Bud Powell é, na visão de muitos críticos, o maior pianista da história do jazz. Mesmo que não seja, sua importância para o desenvolvimento do estilo é gigantesca e o coloca no panteão dos maiores nomes do jazz, ao lado de Louis Armstrong, Duke Ellington, Charlie Parker, Miles Davis, Thelonious Monk (seu mentor e grande amigo), Charles Mingus e John Coltrane. Compositor iluminado, é o autor de inúmeros clássicos como “Parisian Thoroughfare”, “Bouncing with Bud”, “Tempus Fugit”, “Dance of the Infidels”, “Um Poco Loco” e “Celia”. Basicamente todos os pianistas que o sucederam – de Bill Evans a Keith Jarrett, passando por Wynton Kelly e McCoy Tyner – sofreram a sua influência.
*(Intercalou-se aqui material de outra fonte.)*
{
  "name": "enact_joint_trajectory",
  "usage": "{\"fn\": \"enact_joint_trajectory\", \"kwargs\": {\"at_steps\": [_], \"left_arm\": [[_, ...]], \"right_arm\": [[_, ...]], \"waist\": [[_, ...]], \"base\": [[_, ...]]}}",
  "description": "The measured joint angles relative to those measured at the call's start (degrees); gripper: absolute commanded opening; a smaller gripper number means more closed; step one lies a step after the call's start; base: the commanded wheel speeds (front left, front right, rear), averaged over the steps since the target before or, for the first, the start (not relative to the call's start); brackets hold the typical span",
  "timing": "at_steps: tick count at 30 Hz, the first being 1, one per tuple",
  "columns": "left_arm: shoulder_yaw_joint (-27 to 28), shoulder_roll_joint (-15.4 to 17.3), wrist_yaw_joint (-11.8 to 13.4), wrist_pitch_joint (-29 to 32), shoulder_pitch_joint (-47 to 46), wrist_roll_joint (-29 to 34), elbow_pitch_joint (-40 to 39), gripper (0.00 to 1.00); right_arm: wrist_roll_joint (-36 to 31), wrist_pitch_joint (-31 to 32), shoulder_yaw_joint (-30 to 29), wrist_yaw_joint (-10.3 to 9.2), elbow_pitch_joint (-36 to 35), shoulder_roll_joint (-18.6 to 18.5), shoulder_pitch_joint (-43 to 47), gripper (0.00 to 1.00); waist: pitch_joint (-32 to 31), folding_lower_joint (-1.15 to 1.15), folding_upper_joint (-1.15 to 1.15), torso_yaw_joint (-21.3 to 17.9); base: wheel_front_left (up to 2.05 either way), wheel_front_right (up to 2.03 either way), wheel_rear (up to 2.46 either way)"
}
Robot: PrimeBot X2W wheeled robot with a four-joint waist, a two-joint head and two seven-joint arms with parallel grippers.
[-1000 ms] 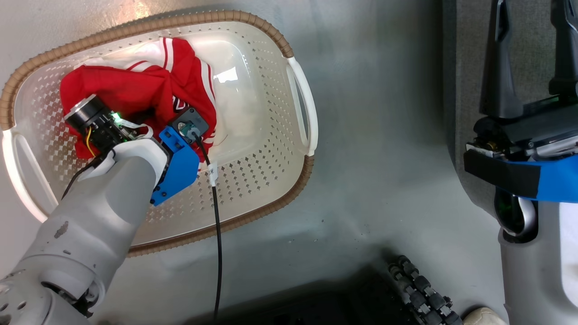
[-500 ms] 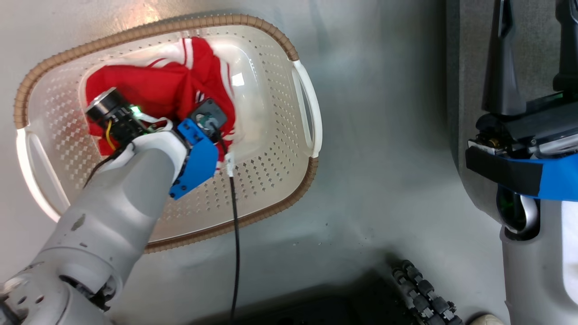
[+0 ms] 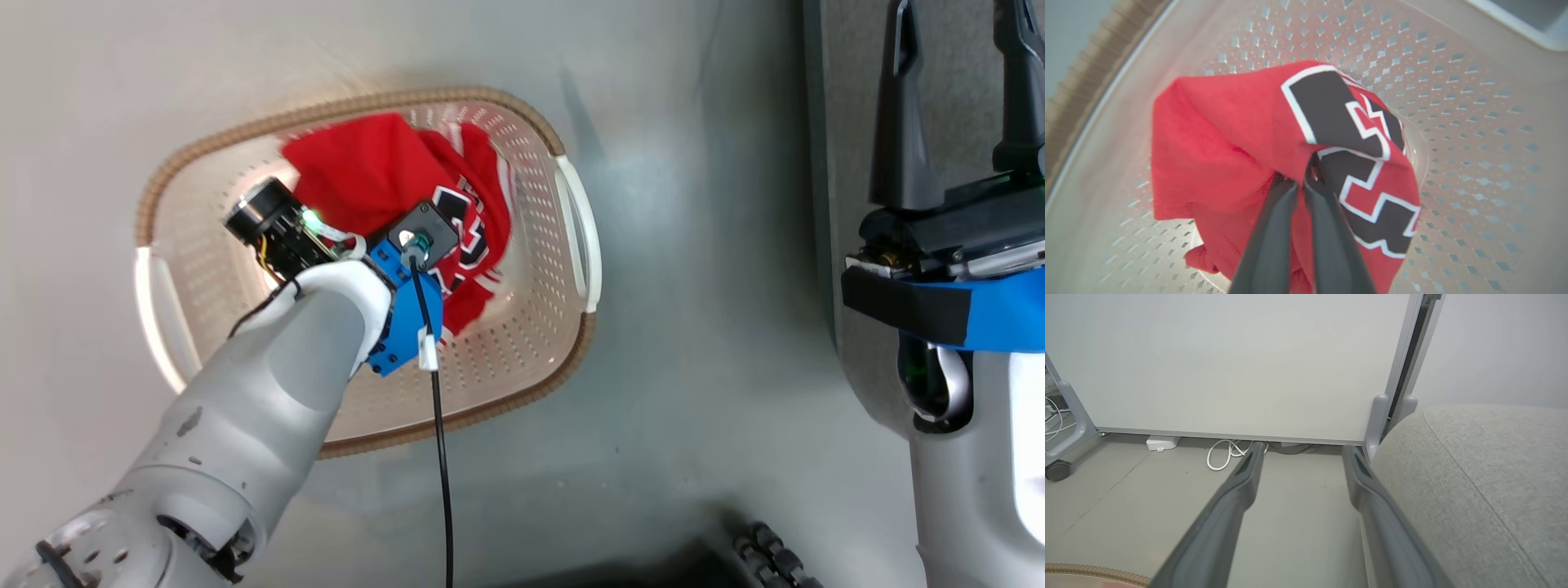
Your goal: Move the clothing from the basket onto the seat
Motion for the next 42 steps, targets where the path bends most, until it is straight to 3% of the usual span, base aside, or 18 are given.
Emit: {"fn": "enact_joint_trajectory", "kwargs": {"at_steps": [9, 20, 29, 42], "left_arm": [[1.0, -1.5, 0.0, -6.6, 2.7, -3.4, -1.1, 0.0], [4.2, -1.7, 0.9, -8.3, 5.8, -5.9, -7.7, 0.0], [9.7, 1.1, 3.1, -8.3, 10.6, -5.9, -16.4, 0.0], [18.0, 2.5, 3.3, -8.3, 17.9, -5.6, -26.6, 0.0]], "right_arm": [[0.0, 0.0, -0.6, 0.0, 3.0, -0.8, 2.3, 1.0], [0.2, 0.0, -1.2, 0.0, 6.3, -1.2, 7.2, 1.0], [0.5, 0.0, -1.5, 0.0, 9.0, -0.8, 12.0, 1.0], [0.5, 0.0, -1.3, 0.0, 11.5, 0.1, 19.2, 1.0]], "waist": [[-8.3, 0.0, 0.0, 2.5], [-19.9, -0.01, 0.0, 4.9], [-29.3, -0.01, 0.0, 6.2], [-41.9, -0.01, 0.0, 6.7]], "base": [[0.0, 0.0, 0.0], [0.0, 0.0, 0.0], [0.0, 0.0, 0.0], [0.0, 0.0, 0.0]]}}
Nascido em 27 de setembro de 1924, em Nova York, Bud trafegou por todos os becos e embriagou-se em todos os bares do mundo. Apesar disso – ou por causa disso – construiu uma obra sólida e personalíssima. Ajudou a revolucionar o jazz que se tocava até meados dos anos 40 e foi o mais importante pianista do bebop, estilo que ajudou a criar nas incontáveis e históricas sessões do Minton’s. O gênio, todavia, era uma alma atormentada por milhares de demônios. Vida errática, envolvimento intenso com o álcool e a heroína, prisões, demência, exílio, internações, isolamento, solidão, morte... A matéria prima da obra de Bud Powell – verdadeiro operário da tragédia – é a miséria humana, mas a partir de um ambiente de ruína e devastação física e mental ele soube escrever um dos mais belos capítulos da história do jazz.
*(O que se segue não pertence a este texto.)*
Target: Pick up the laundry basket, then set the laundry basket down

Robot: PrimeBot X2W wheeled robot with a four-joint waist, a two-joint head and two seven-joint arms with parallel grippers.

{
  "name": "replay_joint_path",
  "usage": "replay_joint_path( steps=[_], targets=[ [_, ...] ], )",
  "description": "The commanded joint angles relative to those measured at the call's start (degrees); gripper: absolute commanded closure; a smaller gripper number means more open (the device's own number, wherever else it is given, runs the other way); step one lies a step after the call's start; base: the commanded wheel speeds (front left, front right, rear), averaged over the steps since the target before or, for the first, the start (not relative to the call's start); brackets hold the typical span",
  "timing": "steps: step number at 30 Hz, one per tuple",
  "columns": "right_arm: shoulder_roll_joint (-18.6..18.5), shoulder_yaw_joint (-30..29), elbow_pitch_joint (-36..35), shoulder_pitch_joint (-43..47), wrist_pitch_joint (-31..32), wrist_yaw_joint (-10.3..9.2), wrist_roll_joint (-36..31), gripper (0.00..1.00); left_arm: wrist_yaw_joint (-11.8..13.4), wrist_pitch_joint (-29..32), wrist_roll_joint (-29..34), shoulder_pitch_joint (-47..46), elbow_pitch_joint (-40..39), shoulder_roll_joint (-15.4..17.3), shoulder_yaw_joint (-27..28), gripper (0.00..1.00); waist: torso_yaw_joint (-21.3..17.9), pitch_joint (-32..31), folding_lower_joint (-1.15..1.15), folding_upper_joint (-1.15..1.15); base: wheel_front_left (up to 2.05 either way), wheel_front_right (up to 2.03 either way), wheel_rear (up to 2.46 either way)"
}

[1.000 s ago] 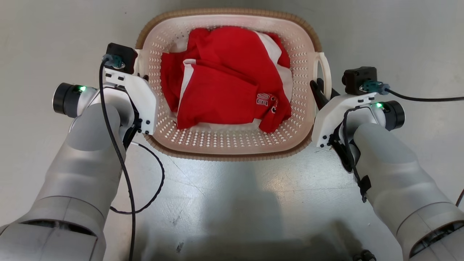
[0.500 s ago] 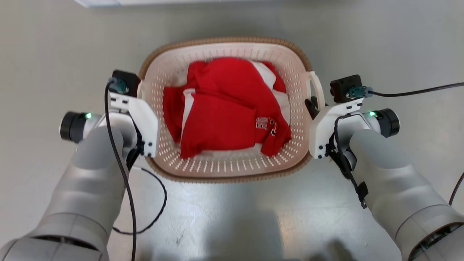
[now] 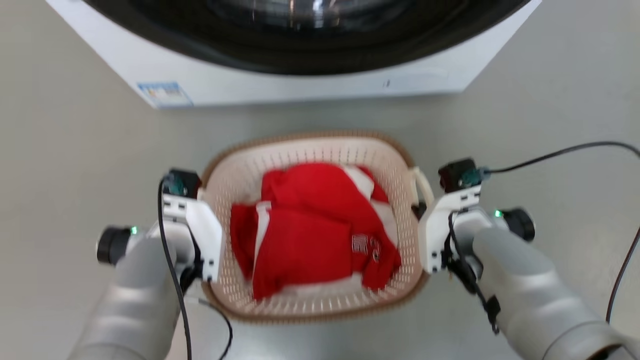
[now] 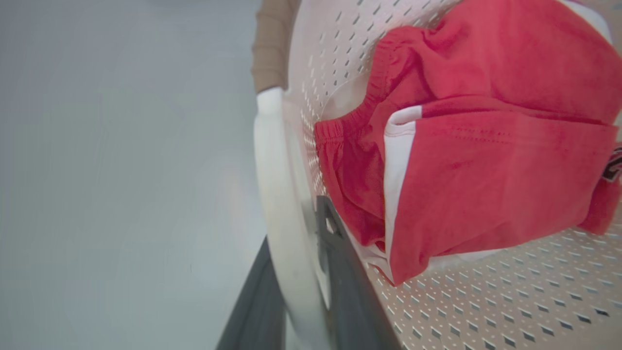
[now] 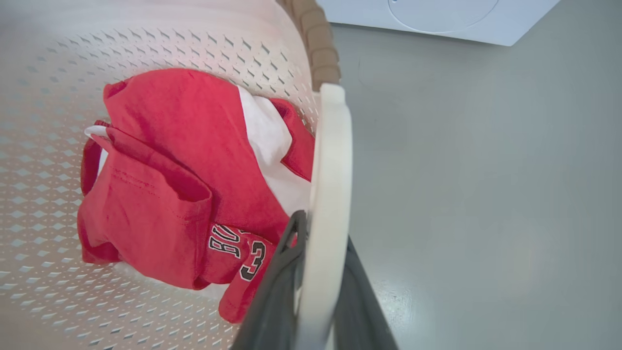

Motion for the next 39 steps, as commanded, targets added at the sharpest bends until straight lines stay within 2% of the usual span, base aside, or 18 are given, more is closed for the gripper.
replay_joint_path(
  steps=[1, 10, 16, 25, 39],
  targets=[
    [0.4, 1.3, -0.7, 2.5, 0.6, 0.44, 0.5, 1.0, -0.1, 0.0, -0.4, 1.4, -0.6, 2.4, 0.6, 1.0, -0.7, -5.1, -0.01, 0.0, 0.0, 0.0, 0.0],
    [0.4, 8.3, -3.0, 9.0, 8.7, 0.44, 4.9, 1.0, -1.1, 6.1, -1.6, 9.3, -0.6, 1.5, -1.9, 1.0, -2.4, -20.4, -0.01, 0.0, 0.0, 0.0, 0.0],
    [0.4, 11.3, -4.0, 10.8, 11.0, 0.44, 7.4, 1.0, -1.3, 7.4, -3.1, 11.8, -0.6, 0.9, -3.2, 1.0, -3.0, -26.0, -0.01, 0.0, 0.0, 0.0, 0.0],
    [0.4, 14.7, -4.3, 10.0, 12.7, 0.44, 10.2, 1.0, -1.3, 10.0, -6.4, 13.1, -1.5, 0.9, -6.4, 1.0, -3.5, -28.9, -0.01, 0.0, 0.0, 0.0, 0.0],
    [0.4, 18.5, -3.9, 9.3, 12.7, 0.44, 13.5, 1.0, -1.3, 12.7, -11.7, 14.0, -4.2, 2.3, -11.7, 1.0, -3.9, -30.0, -0.01, 0.0, 0.0, 0.0, 0.0]
  ],
)
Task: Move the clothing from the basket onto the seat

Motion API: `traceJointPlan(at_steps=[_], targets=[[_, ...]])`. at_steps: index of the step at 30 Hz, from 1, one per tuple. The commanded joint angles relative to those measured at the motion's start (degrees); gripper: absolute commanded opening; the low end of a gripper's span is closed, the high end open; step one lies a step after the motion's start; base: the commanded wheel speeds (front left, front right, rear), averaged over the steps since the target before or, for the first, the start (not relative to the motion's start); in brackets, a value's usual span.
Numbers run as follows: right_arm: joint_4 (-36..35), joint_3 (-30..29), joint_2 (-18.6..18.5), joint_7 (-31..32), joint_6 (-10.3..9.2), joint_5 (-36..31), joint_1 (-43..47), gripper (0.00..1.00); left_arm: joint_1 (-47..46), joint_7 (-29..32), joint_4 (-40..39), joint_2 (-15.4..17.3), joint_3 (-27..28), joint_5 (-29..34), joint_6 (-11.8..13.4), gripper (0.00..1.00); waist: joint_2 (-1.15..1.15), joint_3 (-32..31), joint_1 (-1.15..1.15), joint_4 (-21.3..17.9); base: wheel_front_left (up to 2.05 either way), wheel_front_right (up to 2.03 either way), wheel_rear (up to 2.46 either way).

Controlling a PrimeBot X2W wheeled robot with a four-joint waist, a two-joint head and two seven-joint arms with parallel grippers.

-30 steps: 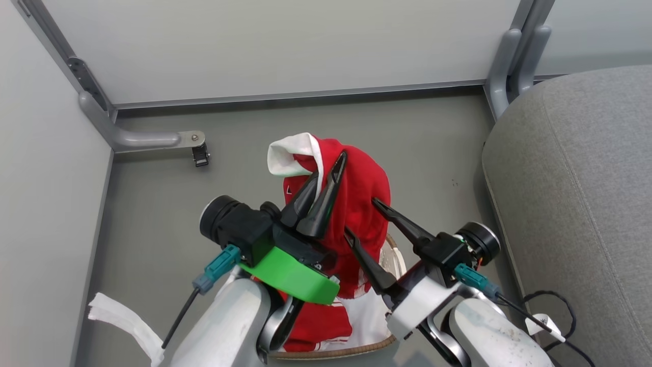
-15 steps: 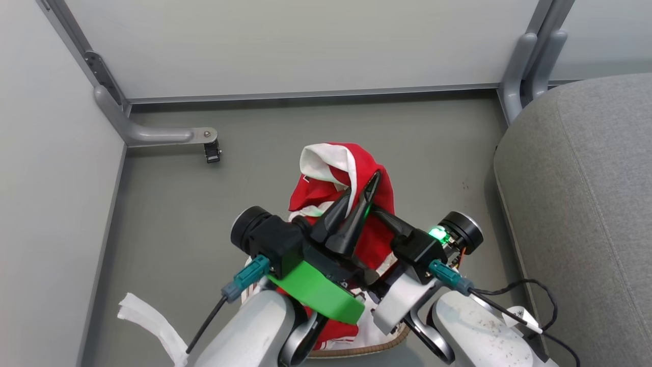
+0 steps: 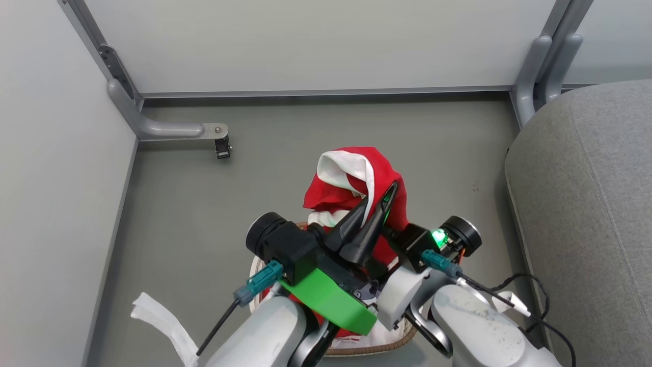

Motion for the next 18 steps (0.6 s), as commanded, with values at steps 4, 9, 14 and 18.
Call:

Na confluência da genialidade e da loucura, Bud nos legou um álbum tributo ao amigo e parceiro Charlie Parker, outro célebre habitante dessa gélida e sombria região. O disco, denominado “Bud Plays Bird”, foi gravado entre outubro de 1957 e janeiro de 1958 para o selo Roulette, mas, por um desses insondáveis mistérios do universo, permaneceu inédito até 1996, quando foi lançado pela Blue Note, graças ao empenho do produtor Michael Cuscuna. Dois perdidos nas noites sujas de Nova York, Bud e Bird se irmanam como siameses trágicos nesse disco seminal, que revela o quanto a obra de um se reflete na do outro.
Extremamente à vontade em um trio que conta com os experientes Art Taylor (bateria) e George Duvivier (baixo), Bud desfia uma torrente de composições de Bird, como “Ornithology”, “Ko Ko”, “Scrapple from the Apple”, “Yardbird Suite”, “Relaxin’ at Camarillo” e “Confirmation”, além de uma gema de Dizzy Gillespie, “Salt Peanuts”. Todas as faixas do álbum são soberbas, sobressaindo-se em várias delas o “acompanhamento” vocal à Keith Jarrett – décadas antes do excêntrico gênio de Allentown inventar o seu estilo.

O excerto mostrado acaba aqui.